Both devices were firstly placed into the climatic chamber for 5 h under a wide range of hot/dry temperature (28.5-38.5°C) and for another 5 h under a wide range of hot/wet temperature (25.9-37.7°C). Furthermore, air flow velocity, both climatic conditions hot/dry and hot/wet temperature, were 0.16, 0.27 and 0.31 m/s.

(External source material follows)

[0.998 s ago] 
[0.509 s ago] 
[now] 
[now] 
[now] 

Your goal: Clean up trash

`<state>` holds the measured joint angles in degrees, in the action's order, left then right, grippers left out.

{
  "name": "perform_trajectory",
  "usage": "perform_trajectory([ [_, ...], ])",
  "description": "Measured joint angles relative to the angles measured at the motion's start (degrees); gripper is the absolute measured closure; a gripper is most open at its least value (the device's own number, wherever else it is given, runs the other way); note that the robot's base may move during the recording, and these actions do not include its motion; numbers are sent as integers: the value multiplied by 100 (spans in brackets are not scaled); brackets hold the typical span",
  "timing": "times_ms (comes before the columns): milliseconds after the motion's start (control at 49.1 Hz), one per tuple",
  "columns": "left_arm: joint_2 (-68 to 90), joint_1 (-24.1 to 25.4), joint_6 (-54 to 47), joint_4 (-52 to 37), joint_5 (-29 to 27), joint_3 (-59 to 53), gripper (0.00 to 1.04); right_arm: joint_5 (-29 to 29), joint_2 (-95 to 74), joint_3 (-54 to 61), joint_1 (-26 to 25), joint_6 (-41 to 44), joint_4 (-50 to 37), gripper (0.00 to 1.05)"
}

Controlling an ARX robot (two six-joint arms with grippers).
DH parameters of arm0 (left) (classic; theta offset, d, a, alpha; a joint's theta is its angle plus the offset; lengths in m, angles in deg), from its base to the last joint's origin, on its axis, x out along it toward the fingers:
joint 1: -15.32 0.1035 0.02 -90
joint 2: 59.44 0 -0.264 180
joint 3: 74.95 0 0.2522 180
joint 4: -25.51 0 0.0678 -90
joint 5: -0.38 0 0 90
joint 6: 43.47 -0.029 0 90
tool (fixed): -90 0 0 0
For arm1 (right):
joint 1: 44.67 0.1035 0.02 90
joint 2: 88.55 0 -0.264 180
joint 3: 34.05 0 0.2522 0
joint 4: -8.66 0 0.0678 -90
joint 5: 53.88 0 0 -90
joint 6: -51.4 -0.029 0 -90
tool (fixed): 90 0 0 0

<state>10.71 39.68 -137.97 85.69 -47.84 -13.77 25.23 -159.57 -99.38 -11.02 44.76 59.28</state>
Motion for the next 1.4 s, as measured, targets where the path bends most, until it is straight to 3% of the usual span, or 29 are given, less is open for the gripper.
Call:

The environmental factor including wet bulb temperature (t w ), the dry bulb temperature (t a ), the globe temperature (t g ) and the WBGT index measured and recorded [17],[21] every 3 min for both WBGT instruments.

The variation range of the meteorological parameters during the experiment under both hot/dry and hot/wet conditions is represented in [Table 1].

The WBGT instruments under study were both placed into the Climatic Chamber and mounted on a tripod with equal heights of 1/5 m from the floor.

The WBGT Casella had been bought nearly 6 months before the experiment. The WBGT Casella , therefore, was considered as an initial standard in this study.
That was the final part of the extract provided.